*** Source data ***

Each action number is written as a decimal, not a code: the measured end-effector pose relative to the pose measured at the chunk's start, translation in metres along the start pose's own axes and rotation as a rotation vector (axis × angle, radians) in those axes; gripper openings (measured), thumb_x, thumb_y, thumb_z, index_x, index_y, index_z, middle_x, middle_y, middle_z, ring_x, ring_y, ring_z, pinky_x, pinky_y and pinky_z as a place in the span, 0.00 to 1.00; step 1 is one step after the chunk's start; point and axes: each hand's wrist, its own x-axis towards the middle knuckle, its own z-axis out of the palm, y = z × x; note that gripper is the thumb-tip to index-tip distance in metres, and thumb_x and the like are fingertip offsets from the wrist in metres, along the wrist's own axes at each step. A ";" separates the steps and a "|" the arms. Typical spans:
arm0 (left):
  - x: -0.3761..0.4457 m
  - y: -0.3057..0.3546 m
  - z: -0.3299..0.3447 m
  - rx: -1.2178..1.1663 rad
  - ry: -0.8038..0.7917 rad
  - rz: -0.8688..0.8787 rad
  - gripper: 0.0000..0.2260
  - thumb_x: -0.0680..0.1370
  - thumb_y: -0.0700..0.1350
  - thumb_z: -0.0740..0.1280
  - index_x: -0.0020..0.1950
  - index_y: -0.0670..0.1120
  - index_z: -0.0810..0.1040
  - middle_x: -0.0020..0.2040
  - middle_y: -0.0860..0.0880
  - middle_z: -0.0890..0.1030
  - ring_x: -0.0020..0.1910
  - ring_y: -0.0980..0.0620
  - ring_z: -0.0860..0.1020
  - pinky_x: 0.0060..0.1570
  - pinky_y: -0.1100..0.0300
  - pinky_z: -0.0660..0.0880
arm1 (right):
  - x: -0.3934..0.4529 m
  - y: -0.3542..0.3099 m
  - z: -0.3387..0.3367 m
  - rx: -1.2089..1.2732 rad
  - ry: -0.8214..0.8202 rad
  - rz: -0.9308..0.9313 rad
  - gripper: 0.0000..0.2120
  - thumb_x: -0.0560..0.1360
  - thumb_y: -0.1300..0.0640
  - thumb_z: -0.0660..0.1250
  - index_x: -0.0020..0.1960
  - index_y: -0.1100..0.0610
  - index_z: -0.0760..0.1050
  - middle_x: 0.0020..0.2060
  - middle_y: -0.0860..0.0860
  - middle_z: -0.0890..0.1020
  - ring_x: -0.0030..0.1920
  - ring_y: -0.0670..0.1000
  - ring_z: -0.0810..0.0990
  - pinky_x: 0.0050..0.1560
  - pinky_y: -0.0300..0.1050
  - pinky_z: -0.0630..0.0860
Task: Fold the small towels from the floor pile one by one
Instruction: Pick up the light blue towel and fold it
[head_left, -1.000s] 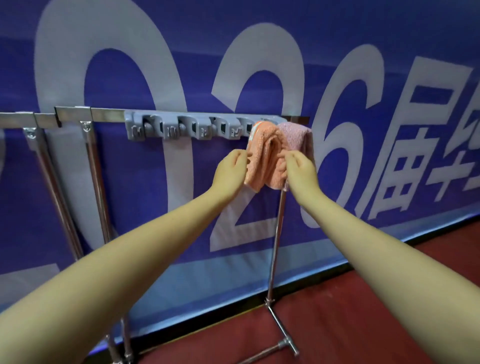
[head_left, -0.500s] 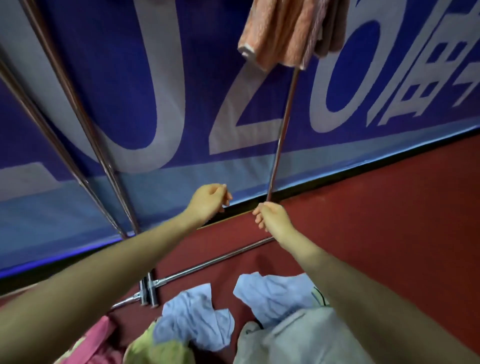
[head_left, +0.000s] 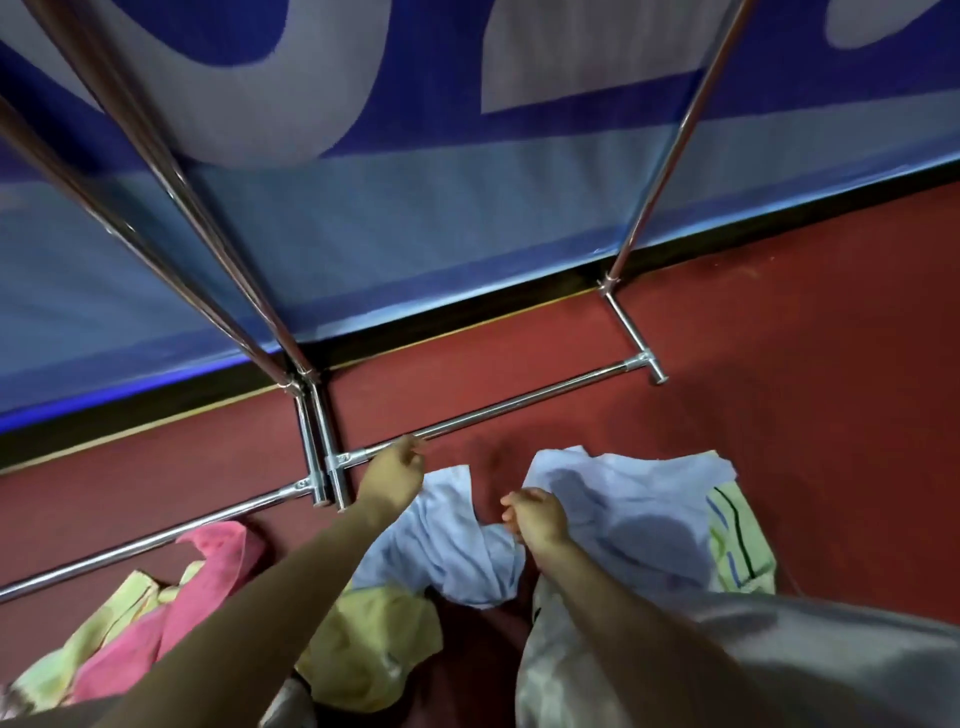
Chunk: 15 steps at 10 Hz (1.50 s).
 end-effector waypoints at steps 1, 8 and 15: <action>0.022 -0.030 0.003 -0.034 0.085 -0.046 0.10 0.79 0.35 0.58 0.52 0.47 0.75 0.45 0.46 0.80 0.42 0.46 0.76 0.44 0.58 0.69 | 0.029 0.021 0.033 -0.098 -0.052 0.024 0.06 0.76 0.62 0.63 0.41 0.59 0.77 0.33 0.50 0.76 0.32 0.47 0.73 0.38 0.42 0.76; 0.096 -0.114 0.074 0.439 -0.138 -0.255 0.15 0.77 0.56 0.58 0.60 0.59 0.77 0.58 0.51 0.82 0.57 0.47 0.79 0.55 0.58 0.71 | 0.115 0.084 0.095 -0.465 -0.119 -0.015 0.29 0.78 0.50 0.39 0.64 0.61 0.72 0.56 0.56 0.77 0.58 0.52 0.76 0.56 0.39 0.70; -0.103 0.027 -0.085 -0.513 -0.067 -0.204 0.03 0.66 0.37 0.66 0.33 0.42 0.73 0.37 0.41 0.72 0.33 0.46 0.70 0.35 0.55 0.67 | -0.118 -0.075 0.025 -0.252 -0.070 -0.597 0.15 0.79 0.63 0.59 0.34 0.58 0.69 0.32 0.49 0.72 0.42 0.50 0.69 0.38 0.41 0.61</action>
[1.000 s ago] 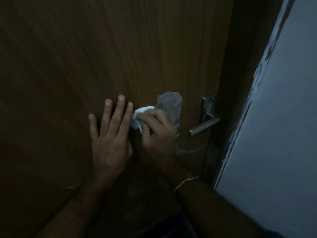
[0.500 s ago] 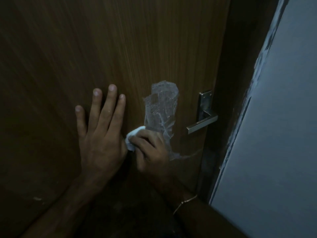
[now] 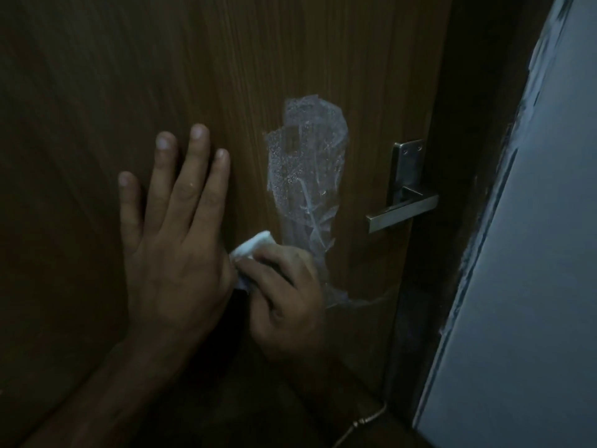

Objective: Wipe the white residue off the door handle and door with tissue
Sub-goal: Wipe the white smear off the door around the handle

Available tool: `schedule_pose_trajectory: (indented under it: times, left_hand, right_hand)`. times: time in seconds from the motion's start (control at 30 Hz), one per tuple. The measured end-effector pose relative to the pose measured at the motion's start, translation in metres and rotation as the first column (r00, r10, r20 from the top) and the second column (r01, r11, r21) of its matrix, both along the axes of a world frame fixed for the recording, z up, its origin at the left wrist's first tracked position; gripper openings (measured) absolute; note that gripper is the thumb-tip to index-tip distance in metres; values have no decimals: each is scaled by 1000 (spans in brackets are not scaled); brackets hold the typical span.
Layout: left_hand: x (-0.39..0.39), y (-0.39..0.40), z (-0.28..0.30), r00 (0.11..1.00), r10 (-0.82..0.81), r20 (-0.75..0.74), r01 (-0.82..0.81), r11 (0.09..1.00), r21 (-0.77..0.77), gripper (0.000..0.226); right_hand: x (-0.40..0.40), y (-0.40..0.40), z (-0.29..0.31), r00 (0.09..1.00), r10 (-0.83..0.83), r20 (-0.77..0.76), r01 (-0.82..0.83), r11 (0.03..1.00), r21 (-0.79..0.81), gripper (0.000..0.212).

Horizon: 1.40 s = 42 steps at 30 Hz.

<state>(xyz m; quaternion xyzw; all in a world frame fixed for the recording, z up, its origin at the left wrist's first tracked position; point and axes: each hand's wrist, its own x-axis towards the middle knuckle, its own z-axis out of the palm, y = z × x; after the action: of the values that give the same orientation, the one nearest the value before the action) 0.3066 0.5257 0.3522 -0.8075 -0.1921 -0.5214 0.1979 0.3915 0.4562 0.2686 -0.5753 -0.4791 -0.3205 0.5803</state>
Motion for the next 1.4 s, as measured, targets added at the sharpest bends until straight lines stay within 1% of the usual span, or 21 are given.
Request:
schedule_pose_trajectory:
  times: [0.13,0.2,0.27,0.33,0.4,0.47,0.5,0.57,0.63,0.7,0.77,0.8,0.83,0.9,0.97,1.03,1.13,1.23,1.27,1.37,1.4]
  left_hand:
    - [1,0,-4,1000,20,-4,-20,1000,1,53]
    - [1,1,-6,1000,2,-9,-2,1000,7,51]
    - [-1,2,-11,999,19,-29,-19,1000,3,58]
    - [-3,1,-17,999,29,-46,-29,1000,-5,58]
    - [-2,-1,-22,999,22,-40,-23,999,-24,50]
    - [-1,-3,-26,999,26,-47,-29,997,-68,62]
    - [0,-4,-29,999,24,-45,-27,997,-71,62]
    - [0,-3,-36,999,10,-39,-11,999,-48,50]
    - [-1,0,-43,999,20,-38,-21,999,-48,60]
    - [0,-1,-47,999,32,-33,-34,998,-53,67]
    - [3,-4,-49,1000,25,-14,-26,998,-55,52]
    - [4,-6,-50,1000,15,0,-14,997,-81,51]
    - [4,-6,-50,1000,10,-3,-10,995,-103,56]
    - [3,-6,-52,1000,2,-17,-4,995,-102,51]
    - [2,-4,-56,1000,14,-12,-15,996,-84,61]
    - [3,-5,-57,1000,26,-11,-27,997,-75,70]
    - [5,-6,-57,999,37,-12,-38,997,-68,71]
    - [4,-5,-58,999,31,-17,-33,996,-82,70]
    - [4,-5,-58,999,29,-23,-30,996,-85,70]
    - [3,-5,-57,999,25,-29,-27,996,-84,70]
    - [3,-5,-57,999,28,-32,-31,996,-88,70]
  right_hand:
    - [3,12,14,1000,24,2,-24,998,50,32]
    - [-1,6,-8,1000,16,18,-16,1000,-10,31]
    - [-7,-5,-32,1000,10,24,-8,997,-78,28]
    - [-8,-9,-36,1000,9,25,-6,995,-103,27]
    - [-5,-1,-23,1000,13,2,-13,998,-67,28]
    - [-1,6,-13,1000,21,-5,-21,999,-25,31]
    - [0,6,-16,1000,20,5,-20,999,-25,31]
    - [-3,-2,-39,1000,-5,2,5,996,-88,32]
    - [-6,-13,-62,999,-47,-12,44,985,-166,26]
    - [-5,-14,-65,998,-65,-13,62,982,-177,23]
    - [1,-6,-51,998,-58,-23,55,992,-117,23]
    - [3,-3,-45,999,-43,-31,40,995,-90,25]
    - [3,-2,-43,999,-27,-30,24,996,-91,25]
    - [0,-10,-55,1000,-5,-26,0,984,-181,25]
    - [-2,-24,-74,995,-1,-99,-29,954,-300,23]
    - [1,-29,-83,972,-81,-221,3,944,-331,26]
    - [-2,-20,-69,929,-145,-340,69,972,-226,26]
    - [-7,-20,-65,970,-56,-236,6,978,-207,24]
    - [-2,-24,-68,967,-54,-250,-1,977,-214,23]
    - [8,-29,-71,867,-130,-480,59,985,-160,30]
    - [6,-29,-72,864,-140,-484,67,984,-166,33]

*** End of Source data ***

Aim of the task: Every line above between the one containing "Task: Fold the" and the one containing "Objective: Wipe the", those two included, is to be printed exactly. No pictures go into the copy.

Reply to the task:
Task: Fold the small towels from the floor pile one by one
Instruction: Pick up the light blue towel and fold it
[head_left, -1.000s] 
[head_left, -0.500s] 
[head_left, +0.000s] 
Chunk: 15 steps at 10 Hz (1.50 s).
 end-effector waypoints at steps 1, 8 and 15: <action>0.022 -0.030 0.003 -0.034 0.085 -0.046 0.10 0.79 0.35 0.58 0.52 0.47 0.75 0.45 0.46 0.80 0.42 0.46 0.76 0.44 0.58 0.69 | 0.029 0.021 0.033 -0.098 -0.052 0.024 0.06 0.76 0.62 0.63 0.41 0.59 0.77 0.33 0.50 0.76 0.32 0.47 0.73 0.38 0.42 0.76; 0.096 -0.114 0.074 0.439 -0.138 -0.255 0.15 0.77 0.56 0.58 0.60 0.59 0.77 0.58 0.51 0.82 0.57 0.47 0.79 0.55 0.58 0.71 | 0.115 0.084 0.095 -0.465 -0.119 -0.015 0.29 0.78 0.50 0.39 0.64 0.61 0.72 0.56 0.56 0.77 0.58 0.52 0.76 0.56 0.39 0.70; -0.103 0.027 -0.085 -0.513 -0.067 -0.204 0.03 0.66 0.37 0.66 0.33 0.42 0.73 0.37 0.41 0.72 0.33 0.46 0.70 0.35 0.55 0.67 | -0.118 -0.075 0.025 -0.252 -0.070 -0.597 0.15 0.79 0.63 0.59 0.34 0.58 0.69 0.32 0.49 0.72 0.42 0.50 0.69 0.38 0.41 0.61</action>
[1.000 s ago] 
[0.500 s ago] 
[now] 

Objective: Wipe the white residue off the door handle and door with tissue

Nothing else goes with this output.